Task brief =
Print every line of the data exactly as shown.

Source data:

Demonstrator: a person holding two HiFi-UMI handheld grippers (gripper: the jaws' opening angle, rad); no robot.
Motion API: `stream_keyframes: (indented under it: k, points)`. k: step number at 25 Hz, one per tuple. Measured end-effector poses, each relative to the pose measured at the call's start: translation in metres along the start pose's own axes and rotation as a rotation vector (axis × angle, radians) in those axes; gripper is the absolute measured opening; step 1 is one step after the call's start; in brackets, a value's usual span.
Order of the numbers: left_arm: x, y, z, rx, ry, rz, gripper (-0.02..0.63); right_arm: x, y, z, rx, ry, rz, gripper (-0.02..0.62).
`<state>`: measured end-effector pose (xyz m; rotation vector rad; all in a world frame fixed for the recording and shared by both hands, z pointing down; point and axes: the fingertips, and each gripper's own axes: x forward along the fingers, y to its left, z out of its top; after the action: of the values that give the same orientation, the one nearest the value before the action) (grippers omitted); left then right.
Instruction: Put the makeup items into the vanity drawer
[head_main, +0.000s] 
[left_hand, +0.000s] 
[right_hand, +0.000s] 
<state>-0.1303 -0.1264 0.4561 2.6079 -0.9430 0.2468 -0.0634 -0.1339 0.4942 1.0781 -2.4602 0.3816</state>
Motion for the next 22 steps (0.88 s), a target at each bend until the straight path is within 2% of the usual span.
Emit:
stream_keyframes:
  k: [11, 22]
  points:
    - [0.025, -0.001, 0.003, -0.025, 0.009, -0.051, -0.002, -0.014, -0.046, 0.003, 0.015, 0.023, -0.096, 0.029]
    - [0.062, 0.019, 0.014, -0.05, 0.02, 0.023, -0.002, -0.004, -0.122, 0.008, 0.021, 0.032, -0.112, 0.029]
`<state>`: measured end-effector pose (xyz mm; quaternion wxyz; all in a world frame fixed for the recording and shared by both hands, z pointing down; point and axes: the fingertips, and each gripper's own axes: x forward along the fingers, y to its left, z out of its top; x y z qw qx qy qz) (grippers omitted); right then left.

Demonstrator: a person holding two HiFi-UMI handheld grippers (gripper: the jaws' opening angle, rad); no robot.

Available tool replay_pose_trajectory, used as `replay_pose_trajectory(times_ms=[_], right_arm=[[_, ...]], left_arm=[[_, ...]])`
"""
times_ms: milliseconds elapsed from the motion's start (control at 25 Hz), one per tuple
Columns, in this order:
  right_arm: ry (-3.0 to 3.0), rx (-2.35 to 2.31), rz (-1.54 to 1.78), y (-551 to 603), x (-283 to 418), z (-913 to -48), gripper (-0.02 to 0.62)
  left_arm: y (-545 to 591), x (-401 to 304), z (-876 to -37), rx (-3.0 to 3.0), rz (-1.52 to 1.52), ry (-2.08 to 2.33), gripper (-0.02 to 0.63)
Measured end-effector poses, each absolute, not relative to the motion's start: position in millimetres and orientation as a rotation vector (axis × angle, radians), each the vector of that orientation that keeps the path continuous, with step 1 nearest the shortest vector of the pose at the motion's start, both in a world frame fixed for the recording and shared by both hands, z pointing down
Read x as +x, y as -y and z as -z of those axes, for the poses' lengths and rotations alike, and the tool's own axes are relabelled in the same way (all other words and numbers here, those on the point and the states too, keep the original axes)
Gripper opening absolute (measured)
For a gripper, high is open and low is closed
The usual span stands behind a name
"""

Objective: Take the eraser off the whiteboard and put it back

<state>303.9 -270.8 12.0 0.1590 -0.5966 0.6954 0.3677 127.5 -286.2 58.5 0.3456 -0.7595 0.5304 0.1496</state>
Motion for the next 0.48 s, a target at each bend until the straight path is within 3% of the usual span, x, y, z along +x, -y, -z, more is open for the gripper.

Expected answer =
Demonstrator: a person holding two HiFi-UMI handheld grippers (gripper: the jaws' opening angle, rad); no robot.
Motion API: `stream_keyframes: (indented under it: k, points)`. k: step number at 25 Hz, one per tuple. Measured end-effector poses, each relative to the pose measured at the call's start: translation in metres along the start pose's own axes and rotation as a rotation vector (axis × angle, radians) in those axes; gripper is the absolute measured opening; step 1 is one step after the call's start; in brackets, a value's usual span.
Order of the numbers: left_arm: x, y, z, rx, ry, rz, gripper (-0.02..0.63); right_arm: x, y, z, rx, ry, rz, gripper (-0.02..0.62).
`<state>`: measured end-effector pose (xyz m; rotation vector rad; all in a world frame fixed for the recording and shared by both hands, z pointing down; point and axes: the fingertips, and each gripper's own axes: x forward along the fingers, y to its left, z out of its top; after the action: of the values that give the same orientation, the one nearest the value before the action) (grippers omitted); left then right.
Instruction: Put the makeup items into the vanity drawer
[head_main, +0.000s] 
[left_hand, +0.000s] 
[right_hand, +0.000s] 
<state>-0.1303 -0.1264 0.4561 2.6079 -0.9430 0.2468 -0.0634 -0.1339 0.4942 1.0781 -2.4602 0.3816</state>
Motion for the next 22 steps (0.88 s), a target at each bend until the straight path is within 2% of the usual span.
Emit:
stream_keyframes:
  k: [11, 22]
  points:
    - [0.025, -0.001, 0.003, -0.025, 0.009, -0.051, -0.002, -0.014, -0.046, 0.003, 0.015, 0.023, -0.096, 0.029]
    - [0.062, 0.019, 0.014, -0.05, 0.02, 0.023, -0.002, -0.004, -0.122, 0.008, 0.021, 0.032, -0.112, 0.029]
`<state>`: measured end-effector pose (xyz mm; quaternion wxyz; all in a world frame fixed for the recording and shared by both hands, z pointing down; point and axes: the fingertips, and each gripper's own axes: x forward along the fingers, y to its left, z out of its top; x y z qw qx qy qz) (grippers omitted); right then left.

Demonstrator: a person holding two HiFi-UMI handheld grippers (gripper: the jaws' opening angle, rad); no robot.

Available tool replay_pose_trajectory, used as `replay_pose_trajectory(times_ms=[_], right_arm=[[_, ...]], left_arm=[[_, ...]])`
"""
times_ms: milliseconds elapsed from the motion's start (control at 25 Hz), one per tuple
Columns, in this order:
  right_arm: ry (-3.0 to 3.0), rx (-2.35 to 2.31), rz (-1.54 to 1.78), y (-551 to 603), x (-283 to 418), z (-913 to -48), gripper (-0.02 to 0.62)
  left_arm: y (-545 to 591), x (-401 to 304), z (-876 to -37), rx (-3.0 to 3.0), rz (-1.52 to 1.52), ry (-2.08 to 2.33), gripper (-0.02 to 0.63)
Measured end-effector poses, each absolute, not relative to the motion's start: position in millimetres and orientation as a rotation vector (axis × angle, radians), each the vector of that orientation that keeps the path continuous, with step 1 nearest the shortest vector of the pose at the motion's start, both in a world frame fixed for the recording and shared by both hands, z pointing down
Read x as +x, y as -y and z as -z of those axes, for the poses' lengths and rotations alike, and the tool's own axes are relabelled in the same way (all other words and numbers here, those on the point and the states too, keep the original axes)
Gripper opening absolute (measured)
For a gripper, high is open and low is closed
The usual span stands behind a name
"""

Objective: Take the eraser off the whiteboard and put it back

<state>303.9 -270.8 12.0 0.1590 -0.5966 0.6954 0.3677 127.5 -286.2 58.5 0.3456 -0.7595 0.5304 0.1496</state>
Motion for the next 0.48 s, a target at each bend until the straight path is within 3% of the usual span, x, y, z along +x, -y, -z, more is open for the gripper.

What the exercise required has been answered in full.